== Dataset section ==
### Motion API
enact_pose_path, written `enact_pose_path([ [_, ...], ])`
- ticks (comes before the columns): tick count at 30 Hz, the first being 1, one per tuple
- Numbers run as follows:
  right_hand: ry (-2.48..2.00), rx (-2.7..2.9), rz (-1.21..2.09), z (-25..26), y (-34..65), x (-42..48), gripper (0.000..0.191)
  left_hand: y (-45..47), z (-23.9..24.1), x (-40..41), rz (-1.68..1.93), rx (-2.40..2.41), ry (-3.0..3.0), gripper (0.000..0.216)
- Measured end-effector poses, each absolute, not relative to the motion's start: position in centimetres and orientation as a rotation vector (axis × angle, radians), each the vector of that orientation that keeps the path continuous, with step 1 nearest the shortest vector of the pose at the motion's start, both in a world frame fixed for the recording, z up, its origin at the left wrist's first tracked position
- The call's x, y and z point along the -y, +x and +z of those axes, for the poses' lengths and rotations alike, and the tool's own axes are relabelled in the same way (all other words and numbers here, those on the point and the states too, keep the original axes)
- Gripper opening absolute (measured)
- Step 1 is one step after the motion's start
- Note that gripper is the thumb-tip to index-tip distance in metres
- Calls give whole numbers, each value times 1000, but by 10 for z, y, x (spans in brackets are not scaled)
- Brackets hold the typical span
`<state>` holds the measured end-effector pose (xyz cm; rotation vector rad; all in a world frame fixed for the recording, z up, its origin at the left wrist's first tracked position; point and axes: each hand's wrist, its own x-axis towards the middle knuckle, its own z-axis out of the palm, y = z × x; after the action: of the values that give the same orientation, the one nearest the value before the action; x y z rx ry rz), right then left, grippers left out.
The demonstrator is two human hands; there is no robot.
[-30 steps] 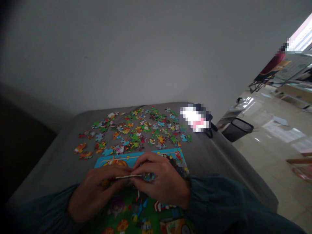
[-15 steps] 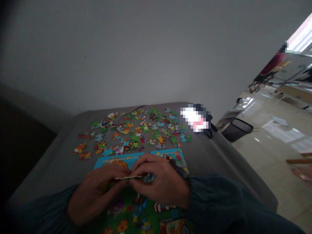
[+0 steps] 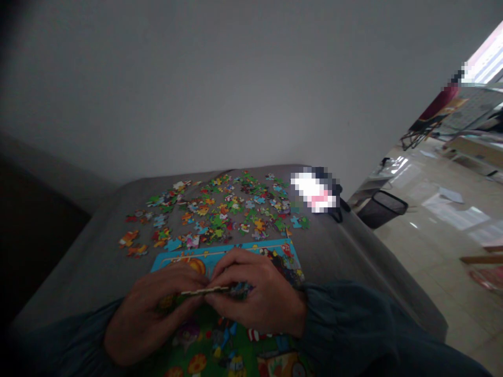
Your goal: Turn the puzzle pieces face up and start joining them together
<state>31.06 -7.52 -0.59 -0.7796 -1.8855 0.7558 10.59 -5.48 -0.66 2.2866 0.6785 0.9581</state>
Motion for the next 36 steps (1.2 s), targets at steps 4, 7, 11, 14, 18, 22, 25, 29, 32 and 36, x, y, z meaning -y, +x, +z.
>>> enact_pose_path([
  [4,-768,1894,780,-5,310,75,7,106,-5,55,955,-652,2296,11],
  [7,-766,1902,789,-4,311,75,8,106,-6,55,940,-649,2297,11],
  [11,-787,1911,788,-5,311,75,6,104,-9,55,925,-663,2301,10],
  [14,-801,1916,783,-5,311,75,6,104,-9,56,931,-673,2305,10],
  [18,-785,1914,782,-4,311,75,5,104,-8,56,941,-676,2316,9],
  [22,-790,1905,794,-3,310,75,5,105,-7,55,952,-658,2314,12],
  [25,-782,1907,794,-3,310,75,5,106,-7,55,951,-647,2304,13],
  [29,-779,1906,794,-3,311,75,6,106,-7,55,959,-657,2310,12],
  [32,-780,1903,803,-4,310,75,7,105,-7,56,949,-657,2307,14],
  [36,-796,1900,815,-4,309,77,6,105,-7,56,958,-648,2313,14],
])
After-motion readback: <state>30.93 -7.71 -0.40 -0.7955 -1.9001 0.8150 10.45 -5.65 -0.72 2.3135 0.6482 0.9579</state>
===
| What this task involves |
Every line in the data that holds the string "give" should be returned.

| Answer space |
- Calls give whole numbers, each value times 1000, but by 10 for z, y, x (spans in brackets are not scaled)
`<state>` holds the measured end-effector pose (xyz cm; rotation vector rad; all in a world frame fixed for the recording, z up, its origin at the left wrist's first tracked position; point and axes: each hand's wrist, its own x-axis towards the middle knuckle, its own z-axis out of the palm, y = z × x; after the action: of the values that give the same orientation, the one nearest the value before the action; x y z rx ry rz), right then left, grippers left out.

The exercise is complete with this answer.